» EXERCISE OBJECTIVE
What are the lines from the top of the entries below through the line containing "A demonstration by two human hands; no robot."? Return them exactly, both ends included, without the pictures.

» INPUT FOR THIS TASK
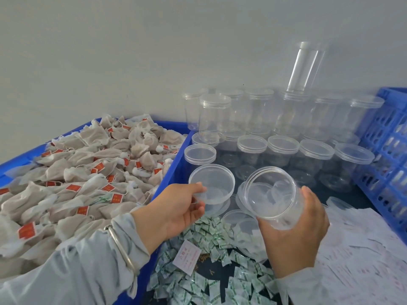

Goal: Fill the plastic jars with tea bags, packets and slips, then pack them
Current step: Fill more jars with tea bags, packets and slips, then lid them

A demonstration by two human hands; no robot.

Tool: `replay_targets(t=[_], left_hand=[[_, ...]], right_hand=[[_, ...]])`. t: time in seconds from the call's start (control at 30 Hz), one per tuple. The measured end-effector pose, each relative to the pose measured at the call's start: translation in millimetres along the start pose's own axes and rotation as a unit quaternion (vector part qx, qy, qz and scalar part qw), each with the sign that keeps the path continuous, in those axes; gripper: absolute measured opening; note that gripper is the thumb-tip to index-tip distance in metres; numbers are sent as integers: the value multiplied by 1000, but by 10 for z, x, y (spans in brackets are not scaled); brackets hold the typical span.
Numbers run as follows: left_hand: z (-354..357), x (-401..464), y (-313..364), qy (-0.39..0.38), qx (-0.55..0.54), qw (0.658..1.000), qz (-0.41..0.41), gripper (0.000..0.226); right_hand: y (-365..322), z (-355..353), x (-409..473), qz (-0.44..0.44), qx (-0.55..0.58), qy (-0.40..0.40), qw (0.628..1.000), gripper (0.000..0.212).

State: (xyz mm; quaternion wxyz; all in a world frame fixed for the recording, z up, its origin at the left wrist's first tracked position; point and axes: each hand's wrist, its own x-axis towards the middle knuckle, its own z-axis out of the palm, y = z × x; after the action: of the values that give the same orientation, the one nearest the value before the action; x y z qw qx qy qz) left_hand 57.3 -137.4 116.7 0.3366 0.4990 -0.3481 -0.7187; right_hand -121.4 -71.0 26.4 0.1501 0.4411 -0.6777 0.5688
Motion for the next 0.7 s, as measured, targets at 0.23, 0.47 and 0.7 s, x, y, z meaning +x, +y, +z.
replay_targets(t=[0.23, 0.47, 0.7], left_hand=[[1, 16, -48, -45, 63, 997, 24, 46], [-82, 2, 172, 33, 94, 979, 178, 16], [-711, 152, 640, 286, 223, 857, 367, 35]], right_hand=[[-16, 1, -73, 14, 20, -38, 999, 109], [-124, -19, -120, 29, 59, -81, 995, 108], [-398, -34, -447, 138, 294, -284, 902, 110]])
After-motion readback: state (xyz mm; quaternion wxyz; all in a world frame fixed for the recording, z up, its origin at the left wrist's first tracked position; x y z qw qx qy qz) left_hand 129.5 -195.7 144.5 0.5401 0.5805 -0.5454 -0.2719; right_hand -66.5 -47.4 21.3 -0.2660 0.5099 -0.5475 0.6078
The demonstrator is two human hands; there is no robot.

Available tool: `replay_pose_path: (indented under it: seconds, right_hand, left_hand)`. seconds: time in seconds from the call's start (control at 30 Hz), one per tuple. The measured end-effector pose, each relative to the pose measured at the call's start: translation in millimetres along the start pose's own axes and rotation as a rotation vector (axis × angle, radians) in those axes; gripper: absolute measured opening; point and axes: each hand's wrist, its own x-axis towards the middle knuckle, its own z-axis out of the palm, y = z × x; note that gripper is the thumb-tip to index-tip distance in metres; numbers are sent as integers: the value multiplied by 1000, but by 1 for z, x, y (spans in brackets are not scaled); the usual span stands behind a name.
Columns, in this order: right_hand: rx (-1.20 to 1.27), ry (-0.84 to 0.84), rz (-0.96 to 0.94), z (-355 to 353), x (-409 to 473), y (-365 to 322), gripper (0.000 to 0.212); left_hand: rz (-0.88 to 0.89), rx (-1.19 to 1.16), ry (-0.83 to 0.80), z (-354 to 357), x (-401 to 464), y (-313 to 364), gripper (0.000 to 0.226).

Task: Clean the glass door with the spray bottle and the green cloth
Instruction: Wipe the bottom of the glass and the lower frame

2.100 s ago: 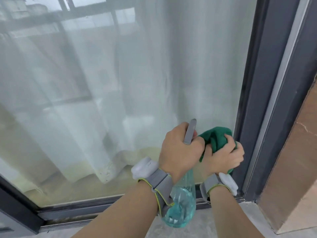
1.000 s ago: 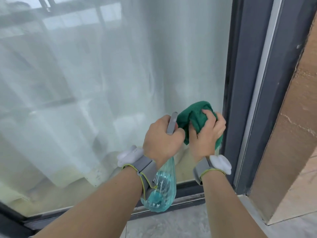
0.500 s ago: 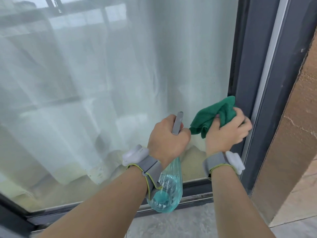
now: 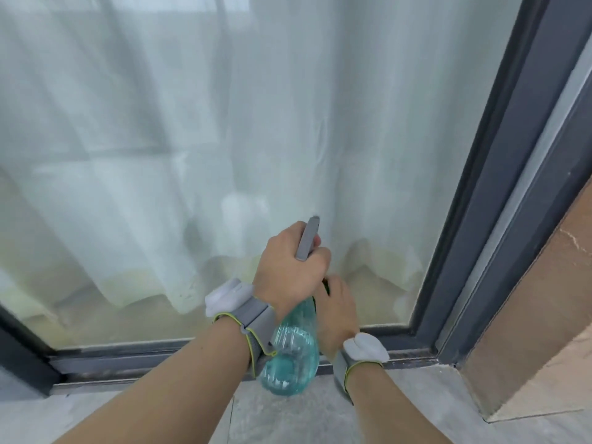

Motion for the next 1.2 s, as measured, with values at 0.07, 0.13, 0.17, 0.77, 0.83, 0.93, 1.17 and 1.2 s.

» RESULT OF THE EXERCISE
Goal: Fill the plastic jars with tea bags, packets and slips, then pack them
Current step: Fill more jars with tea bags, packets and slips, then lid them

A demonstration by two human hands; no robot.

The complete answer has been given.